Joan’s entire life is built around audio engineering, and so it makes sense that Recluse features excellent sound design that really goes above and beyond with its production elements. All of the sound design is expertly handled and turns the film into something special. These auditory elements intuitively keep the audience on edge so that they’re more susceptible to the actual scares that eventually strike. The smallest sound effect gets turned into a crushing, cacophonous assault. It’s a really effective way to build terror. Writer/Director Chaisson also handles the film’s music, which achieves a sublime, unnerving dissonance that further heightens the free-floating anxiety.

Tobey Poser in Recluse premiering at Tribeca 2026

The story at the center of Recluse is slightly generic in some respects, but the film’s visual language and tone make it feel distinctly memorable. It also doesn’t hurt that the home that Joan returns to is basically an eerie art studio that’s full of contorted paintings. Recluse never struggles to generate mounting dread and terror that pump through every scene. Powerful, thoughtful cinematography consistently reinforces the film’s themes.

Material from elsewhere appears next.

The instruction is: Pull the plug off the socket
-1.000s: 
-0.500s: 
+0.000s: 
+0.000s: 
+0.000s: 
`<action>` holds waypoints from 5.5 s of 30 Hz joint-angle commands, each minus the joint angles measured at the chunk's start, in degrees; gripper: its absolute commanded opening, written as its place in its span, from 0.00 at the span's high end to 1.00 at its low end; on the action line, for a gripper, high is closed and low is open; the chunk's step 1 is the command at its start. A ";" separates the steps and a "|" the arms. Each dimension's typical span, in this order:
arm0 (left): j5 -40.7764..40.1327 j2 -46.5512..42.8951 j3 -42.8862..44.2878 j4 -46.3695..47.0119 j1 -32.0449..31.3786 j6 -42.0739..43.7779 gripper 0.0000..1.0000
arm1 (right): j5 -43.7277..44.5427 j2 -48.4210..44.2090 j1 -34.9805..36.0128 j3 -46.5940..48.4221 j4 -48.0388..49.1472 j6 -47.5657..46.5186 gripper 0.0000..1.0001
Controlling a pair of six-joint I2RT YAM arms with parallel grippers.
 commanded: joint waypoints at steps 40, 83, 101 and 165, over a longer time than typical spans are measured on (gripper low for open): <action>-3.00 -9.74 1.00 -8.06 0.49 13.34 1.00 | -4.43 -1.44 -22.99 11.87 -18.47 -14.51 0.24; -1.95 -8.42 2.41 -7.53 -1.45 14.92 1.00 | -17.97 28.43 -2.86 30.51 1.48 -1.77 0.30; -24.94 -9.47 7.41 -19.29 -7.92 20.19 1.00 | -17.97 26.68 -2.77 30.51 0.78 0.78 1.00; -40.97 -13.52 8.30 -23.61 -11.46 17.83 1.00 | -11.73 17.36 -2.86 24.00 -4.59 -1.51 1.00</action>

Joan is constantly reflected in different surfaces or viewed through mirrors. She’s also often confined to tight, constricting framing that all speaks to her refracted identity during this moment of loss and her attempts to regain agency and control by making sense of something that’s seemingly unexplainable. 

Recluse is full of truly disturbing visuals that make it seem like Joan is lost in a dream that turns out to be an extended nightmare. It’s a surreal journey reminiscent of invasive psychological horror like Silent Hill, with a touch of Sinister and Hereditary thrown in for good measure. There are so many individual frames that could endlessly fuel urban legends and creepypastas.

It does a great job with how it presents Joan’s fragile state of mind, where chilling flashes of the past sneak up on her and unresolved trauma manifests into unsettling imagery. There are endless shots that are obscured in darkness, or shadow is creeping in from the corners of frames like a suffocating force of nature. It’s very rare that a scene is fully lit. It leads to a very lonely, isolating atmosphere that’s easy to get lost in.

Chaisson’s debut stands out from the many other high-minded haunted house horror films without succumbing to the same pretensions that often drag down these stories. It’s a grief-stricken character study that’s full of upsetting visuals that scratch at something visceral and raw. The horror elements connect, and the answers to its grander mystery provide an appropriate and believable sense of closure. Those who are looking for an atmospheric horror film that isn’t afraid to be different while still channeling something real will appreciate Recluse.

Recluse made its world premiere at Tribeca; release info TBD.